Extracted data entries

++++++

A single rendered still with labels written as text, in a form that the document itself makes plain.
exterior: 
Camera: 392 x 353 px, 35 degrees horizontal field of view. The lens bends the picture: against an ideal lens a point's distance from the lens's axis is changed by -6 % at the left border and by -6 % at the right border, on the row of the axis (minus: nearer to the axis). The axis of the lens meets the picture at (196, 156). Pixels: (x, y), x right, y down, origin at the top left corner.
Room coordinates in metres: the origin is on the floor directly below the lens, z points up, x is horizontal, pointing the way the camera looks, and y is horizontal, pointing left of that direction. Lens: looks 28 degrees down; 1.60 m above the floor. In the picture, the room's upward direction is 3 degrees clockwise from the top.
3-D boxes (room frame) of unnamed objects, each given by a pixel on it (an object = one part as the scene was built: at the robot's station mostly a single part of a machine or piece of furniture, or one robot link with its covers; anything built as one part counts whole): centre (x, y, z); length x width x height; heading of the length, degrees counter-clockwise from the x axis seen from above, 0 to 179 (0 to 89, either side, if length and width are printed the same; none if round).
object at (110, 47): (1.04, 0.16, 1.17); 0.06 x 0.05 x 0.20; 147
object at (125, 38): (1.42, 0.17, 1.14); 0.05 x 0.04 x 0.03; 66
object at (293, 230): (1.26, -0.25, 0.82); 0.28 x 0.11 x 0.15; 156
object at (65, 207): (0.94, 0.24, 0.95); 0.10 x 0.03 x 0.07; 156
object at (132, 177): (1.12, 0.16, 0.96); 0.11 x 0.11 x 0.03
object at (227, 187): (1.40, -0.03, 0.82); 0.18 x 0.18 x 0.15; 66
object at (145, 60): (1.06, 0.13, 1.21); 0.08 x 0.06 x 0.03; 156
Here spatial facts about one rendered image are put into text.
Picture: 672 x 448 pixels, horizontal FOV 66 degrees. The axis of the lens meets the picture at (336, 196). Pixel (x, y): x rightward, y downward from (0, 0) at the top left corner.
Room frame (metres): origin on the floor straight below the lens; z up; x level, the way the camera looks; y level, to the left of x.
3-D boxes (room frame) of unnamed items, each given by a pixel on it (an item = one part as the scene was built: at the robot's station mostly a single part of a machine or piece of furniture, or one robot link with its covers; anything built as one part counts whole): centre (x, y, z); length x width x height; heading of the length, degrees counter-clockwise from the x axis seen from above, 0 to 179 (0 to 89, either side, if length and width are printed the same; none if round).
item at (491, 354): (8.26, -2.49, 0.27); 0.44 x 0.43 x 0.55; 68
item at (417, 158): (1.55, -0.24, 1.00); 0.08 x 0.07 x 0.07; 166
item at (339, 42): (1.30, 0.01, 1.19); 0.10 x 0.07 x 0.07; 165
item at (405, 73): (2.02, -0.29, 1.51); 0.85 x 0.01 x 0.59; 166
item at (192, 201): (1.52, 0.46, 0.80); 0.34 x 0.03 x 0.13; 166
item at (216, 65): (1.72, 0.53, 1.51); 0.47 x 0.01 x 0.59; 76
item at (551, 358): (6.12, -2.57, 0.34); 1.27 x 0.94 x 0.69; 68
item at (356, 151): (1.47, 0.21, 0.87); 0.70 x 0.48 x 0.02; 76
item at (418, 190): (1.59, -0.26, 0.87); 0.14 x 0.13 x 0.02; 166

++++++

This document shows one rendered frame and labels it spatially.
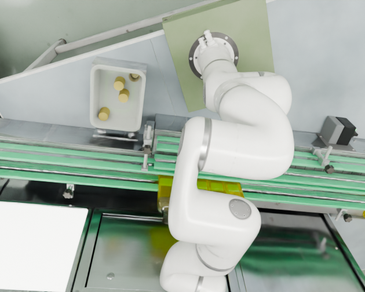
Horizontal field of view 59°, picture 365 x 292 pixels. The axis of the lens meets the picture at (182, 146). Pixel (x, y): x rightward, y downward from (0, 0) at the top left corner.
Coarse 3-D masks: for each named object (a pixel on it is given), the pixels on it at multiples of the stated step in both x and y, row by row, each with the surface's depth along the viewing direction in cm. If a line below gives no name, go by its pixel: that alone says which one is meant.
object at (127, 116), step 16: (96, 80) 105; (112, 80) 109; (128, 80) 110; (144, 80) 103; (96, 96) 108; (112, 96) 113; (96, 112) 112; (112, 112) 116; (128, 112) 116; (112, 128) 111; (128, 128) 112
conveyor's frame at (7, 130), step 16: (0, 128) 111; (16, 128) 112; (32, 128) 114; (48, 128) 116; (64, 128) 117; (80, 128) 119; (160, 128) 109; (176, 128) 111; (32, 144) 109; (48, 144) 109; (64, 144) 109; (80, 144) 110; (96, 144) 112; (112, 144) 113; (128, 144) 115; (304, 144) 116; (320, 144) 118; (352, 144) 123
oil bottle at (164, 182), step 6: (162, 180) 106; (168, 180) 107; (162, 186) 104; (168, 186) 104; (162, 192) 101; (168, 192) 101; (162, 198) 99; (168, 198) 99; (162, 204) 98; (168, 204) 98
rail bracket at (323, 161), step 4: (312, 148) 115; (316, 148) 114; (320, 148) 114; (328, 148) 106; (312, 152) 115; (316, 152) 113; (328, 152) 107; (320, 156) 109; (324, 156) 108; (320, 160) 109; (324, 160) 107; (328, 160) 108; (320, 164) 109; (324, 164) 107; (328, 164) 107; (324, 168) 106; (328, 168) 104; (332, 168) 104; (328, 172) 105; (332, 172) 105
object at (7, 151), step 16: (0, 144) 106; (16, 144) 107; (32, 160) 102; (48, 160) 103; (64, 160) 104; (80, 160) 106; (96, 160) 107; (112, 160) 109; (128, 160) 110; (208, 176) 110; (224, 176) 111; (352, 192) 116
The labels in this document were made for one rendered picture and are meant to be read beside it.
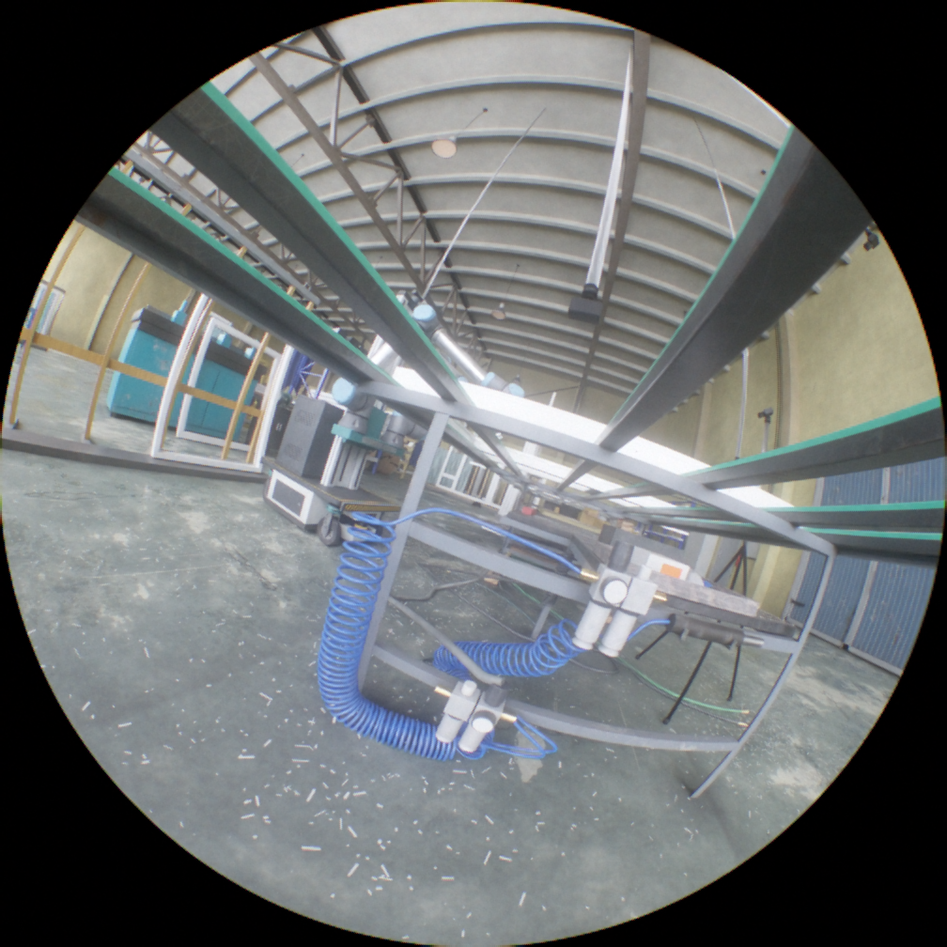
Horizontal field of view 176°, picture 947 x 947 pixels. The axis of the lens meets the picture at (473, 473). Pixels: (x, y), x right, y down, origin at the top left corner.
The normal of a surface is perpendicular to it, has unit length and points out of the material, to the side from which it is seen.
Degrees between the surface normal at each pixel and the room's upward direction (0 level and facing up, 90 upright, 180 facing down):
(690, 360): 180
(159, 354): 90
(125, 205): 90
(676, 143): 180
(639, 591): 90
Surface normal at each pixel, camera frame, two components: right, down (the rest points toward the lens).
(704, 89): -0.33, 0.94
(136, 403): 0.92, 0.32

++++++

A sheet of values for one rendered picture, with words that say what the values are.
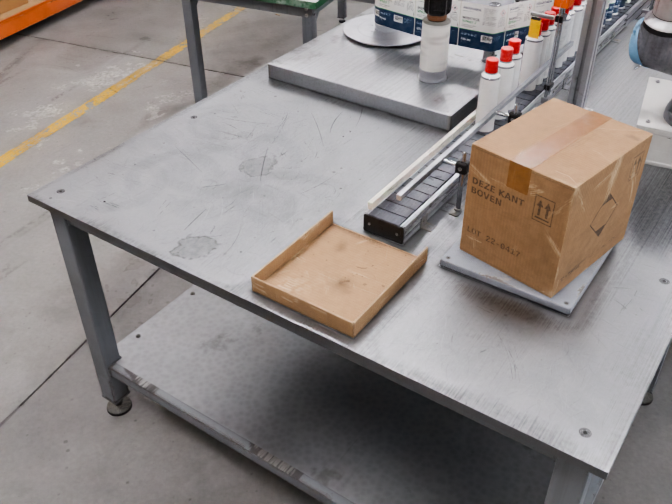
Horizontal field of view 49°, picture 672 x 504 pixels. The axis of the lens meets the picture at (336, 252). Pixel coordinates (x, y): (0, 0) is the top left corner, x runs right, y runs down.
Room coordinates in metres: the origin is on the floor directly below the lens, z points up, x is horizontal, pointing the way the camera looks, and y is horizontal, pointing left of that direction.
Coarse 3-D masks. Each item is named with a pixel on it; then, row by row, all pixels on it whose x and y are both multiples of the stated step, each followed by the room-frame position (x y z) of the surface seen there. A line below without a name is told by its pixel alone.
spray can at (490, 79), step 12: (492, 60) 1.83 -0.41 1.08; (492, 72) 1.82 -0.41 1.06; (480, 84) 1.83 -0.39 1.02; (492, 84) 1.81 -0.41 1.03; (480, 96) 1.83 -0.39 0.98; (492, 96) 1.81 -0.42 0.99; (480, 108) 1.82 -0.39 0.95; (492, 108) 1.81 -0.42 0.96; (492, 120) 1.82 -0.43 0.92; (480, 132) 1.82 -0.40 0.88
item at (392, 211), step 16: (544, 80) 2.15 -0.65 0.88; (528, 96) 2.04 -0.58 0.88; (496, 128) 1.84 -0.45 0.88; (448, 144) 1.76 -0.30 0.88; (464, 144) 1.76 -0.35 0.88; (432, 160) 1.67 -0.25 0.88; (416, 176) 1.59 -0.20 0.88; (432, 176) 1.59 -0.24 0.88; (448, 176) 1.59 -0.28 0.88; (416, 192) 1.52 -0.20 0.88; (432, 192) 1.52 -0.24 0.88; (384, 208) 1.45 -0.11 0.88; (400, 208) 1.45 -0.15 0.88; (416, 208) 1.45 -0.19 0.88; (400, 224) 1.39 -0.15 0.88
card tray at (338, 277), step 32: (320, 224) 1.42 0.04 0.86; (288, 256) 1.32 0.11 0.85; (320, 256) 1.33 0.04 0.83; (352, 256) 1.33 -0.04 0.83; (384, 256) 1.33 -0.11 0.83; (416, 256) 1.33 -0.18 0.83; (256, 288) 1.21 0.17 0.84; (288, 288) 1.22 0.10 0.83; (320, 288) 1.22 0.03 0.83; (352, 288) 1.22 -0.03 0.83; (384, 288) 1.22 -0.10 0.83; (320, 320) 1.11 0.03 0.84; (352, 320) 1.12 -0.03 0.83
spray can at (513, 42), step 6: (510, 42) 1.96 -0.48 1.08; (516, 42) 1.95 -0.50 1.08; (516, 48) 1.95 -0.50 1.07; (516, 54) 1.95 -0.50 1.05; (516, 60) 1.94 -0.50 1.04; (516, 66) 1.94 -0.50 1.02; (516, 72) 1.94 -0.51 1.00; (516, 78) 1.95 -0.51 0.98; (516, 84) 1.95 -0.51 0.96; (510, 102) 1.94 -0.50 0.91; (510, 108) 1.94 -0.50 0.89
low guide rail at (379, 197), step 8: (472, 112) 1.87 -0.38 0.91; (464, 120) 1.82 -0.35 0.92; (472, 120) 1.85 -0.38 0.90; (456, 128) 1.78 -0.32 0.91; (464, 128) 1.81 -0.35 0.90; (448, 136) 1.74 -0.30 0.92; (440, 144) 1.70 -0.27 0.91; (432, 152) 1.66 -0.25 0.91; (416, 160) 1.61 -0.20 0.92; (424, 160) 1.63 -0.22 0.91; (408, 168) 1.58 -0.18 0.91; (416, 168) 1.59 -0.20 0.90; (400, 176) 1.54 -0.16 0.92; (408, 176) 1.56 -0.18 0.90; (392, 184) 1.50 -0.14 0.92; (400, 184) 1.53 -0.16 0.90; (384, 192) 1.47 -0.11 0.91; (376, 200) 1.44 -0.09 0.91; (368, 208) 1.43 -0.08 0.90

++++++

Working from the data above, extract solely the lines from the one containing "Horizontal field of view 176°, picture" through the one containing "(136, 403): 0.92, 0.32", exactly as they appear, both included.

Horizontal field of view 176°, picture 947 x 947 pixels. The axis of the lens meets the picture at (473, 473). Pixels: (x, y), x right, y down, origin at the top left corner.
The normal of a surface is perpendicular to it, has unit length and points out of the material, to the side from which it is seen.
Degrees between the surface normal at each pixel and the room's upward direction (0 level and facing up, 90 upright, 180 facing down):
(690, 360): 180
(159, 354): 90
(125, 205): 90
(676, 143): 180
(639, 591): 90
Surface normal at each pixel, camera frame, two components: right, down (the rest points toward the lens).
(704, 89): -0.33, 0.94
(136, 403): 0.92, 0.32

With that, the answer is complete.